In the United States and Canada, Red One was projected to gross $30–35 million from 4,032 theaters, with some independent sources predicting a debut as low as $25 million or as high as $40 million. The film made $10.9 million on its first day, including $3.7 million from Sunday- and Thursday-night previews. It went on to debut to $32.1 million, topping the box office. Following the film's weak previews performance, Variety concluded, "With a massive budget of $250 million, plus marketing costs, it'll take a Christmas miracle for Red One to become a profitable hit at the box office." In its second box-office weekend, the film dropped 59% to $13.3 million, finishing in third behind newcomers Wicked and Gladiator II. In its third weekend, the film made $12.9 million (and a total of $18.7 million over the five-day Thanksgiving frame), dropping just 2.5% from the previous weekend and finishing in fourth behind Gladiator II, Wicked, and Moana 2.

===Viewership===
During its first four days (December 12–15) on Prime Video, Red One received 50 million views worldwide, surpassing Road House (which pulled in 50 million views after two weekends) as the most viewed Amazon MGM Studios film debut on Prime Video. According to Nielsen charts, Red One was viewed for 2.1 billion minutes in the United States during the week of December 9–15, ahead of the 1.69 billion minutes that Netflix's own Christmas action film Carry-On received in the same timeframe. In Nielsen's most-streamed films of 2024 list, Red One ranked at number 10 with 5.57 billion viewing minutes, making it the only nonanimated film and the only 2024 release to make the list.

===Critical response===
 Metacritic, which uses a weighted average, assigned the film a score of 34 out of 100, based on 35 critics, indicating "generally unfavorable" reviews. Audiences surveyed by CinemaScore gave the film a more positive rating, with an average grade of "A–" on an A+ to F scale, while those polled by PostTrak gave it a 78% overall positive score, with 57% saying they would definitely recommend it.

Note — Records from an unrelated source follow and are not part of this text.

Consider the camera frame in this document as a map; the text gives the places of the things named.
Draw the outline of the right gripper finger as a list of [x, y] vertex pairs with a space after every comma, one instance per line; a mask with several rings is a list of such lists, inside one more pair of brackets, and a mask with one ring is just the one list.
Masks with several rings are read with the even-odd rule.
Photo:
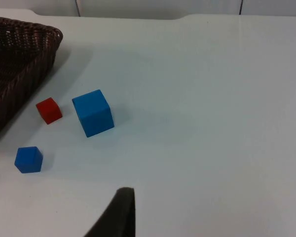
[[116, 191], [103, 214], [86, 233], [87, 237], [135, 237], [135, 190], [123, 187]]

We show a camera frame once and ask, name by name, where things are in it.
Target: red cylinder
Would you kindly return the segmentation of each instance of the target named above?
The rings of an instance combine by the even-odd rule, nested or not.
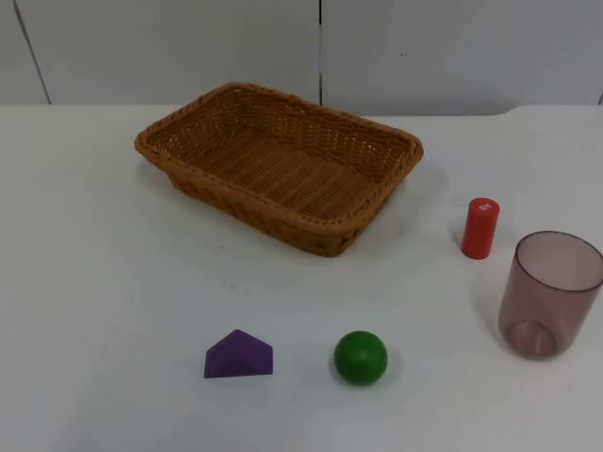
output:
[[[461,250],[471,259],[485,259],[490,254],[497,228],[500,207],[494,200],[476,198],[469,203]]]

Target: white wall
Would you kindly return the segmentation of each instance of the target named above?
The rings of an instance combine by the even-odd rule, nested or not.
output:
[[[230,81],[318,100],[318,0],[19,0],[51,101],[181,104]]]
[[[11,0],[0,0],[0,104],[46,104]]]
[[[596,104],[601,0],[323,0],[323,99],[364,114]]]

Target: cup base
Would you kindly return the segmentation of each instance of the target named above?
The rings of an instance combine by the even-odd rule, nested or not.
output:
[[[507,328],[505,339],[513,350],[532,360],[552,358],[558,352],[555,335],[546,325],[535,320],[513,323]]]

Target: basket rim
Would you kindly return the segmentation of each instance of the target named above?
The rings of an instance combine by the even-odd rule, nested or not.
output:
[[[415,162],[410,165],[409,170],[411,170],[423,156],[423,145],[421,141],[414,135],[409,134],[404,130],[400,130],[395,127],[390,127],[388,125],[380,124],[375,121],[360,118],[358,116],[352,115],[351,113],[335,110],[333,108],[329,108],[328,106],[316,105],[293,94],[283,93],[276,89],[265,88],[259,85],[255,85],[253,83],[241,82],[231,82],[222,85],[221,87],[218,87],[216,89],[213,89],[207,92],[206,94],[198,97],[191,103],[184,105],[176,111],[172,112],[165,118],[153,122],[151,125],[149,125],[140,133],[138,133],[135,140],[136,150],[151,163],[155,164],[161,170],[166,172],[168,175],[170,175],[170,172],[157,165],[157,162],[155,162],[155,159],[153,159],[153,154],[161,155],[161,158],[163,160],[169,162],[169,166],[178,166],[180,168],[186,168],[189,174],[194,175],[196,178],[203,178],[206,182],[211,183],[213,189],[219,187],[220,191],[224,195],[228,195],[228,197],[230,198],[236,198],[236,200],[239,202],[252,202],[253,204],[255,204],[255,206],[259,208],[259,210],[270,211],[270,214],[272,217],[274,217],[274,219],[278,219],[280,221],[296,225],[299,225],[301,222],[305,229],[311,230],[312,232],[318,234],[343,233],[348,231],[349,229],[353,229],[354,227],[361,226],[363,224],[363,221],[361,221],[362,219],[364,219],[366,216],[371,217],[368,211],[365,215],[362,215],[362,207],[367,202],[367,199],[372,196],[371,192],[381,192],[387,186],[396,187],[408,173],[408,171],[399,171],[399,169],[390,170],[387,175],[384,176],[381,180],[376,181],[375,188],[370,192],[365,193],[350,210],[344,212],[343,214],[335,218],[319,219],[316,217],[308,216],[306,214],[301,214],[296,210],[288,208],[269,198],[257,195],[251,190],[248,190],[242,186],[238,186],[237,184],[233,184],[202,169],[193,167],[189,163],[167,155],[160,148],[148,143],[148,138],[150,136],[193,114],[198,108],[202,107],[204,104],[208,103],[215,97],[220,96],[224,92],[235,89],[245,89],[251,92],[260,92],[270,96],[275,96],[281,98],[283,101],[287,101],[290,103],[293,102],[295,104],[302,105],[308,109],[327,112],[330,115],[338,117],[341,121],[353,122],[365,128],[368,127],[373,130],[380,130],[382,132],[396,137],[404,137],[411,144],[410,152],[416,153]],[[393,190],[390,189],[389,192],[386,193],[385,197],[389,196],[391,191]]]

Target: cup rim
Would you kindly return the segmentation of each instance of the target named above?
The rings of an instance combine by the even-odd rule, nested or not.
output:
[[[561,235],[566,235],[572,238],[576,238],[577,240],[585,243],[587,246],[589,246],[591,249],[593,249],[596,254],[598,254],[599,259],[603,262],[603,254],[601,254],[601,251],[599,251],[593,244],[591,244],[590,242],[587,242],[586,240],[584,240],[581,237],[578,237],[577,235],[573,235],[570,233],[564,233],[562,231],[536,231],[534,233],[528,234],[526,236],[524,236],[521,240],[519,240],[517,242],[517,245],[515,246],[515,253],[513,255],[513,259],[517,262],[517,264],[519,265],[519,267],[524,271],[524,273],[526,273],[526,275],[528,275],[530,278],[532,278],[533,280],[535,280],[537,283],[548,287],[549,289],[553,289],[553,290],[559,290],[561,292],[567,292],[567,293],[572,293],[572,294],[579,294],[579,293],[583,293],[583,292],[591,292],[592,290],[596,290],[598,287],[601,286],[601,284],[603,284],[603,275],[601,276],[601,279],[598,283],[596,283],[595,285],[592,285],[590,287],[587,287],[585,289],[563,289],[562,287],[556,287],[554,285],[550,285],[547,284],[546,282],[542,282],[541,280],[539,280],[538,278],[536,278],[534,275],[532,275],[525,267],[524,265],[521,263],[521,260],[519,259],[519,247],[521,247],[522,243],[529,239],[530,237],[532,237],[533,235],[540,235],[540,234],[561,234]]]

Peter Bradshaw, writing for The Guardian, gave the film one star out of five, describing it as "profoundly depressing and blandly sentimental" and concluding "this commercial and formulaic slice of content is a toy destined to be forgotten, not by Boxing Day, but mid-November." Jake Coyle of Associated Press stated that "Red One comes off a little like the holiday version of Cowboys and Aliens — enough so to make you nostalgic for leaner tales about folkloric figures starring Johnson, like The Tooth Fairy."

Glenn Garner of Deadline Hollywood said the film "blends genres for some family-friendly holiday fun with a generous dose of self-aware absurdity" and wrote: "Yes, it's cheesy, but this movie is best when it leans heavily into the cheese. If that makes your eyes roll, keep in mind this is a Christmas movie ultimately intended for kids who've made it all the way through the MCU on Disney+ twice and their parents now need a reprieve. There are still some jokes aimed at the cold-hearted adult who will inevitably be dragged along on the family cinema outing."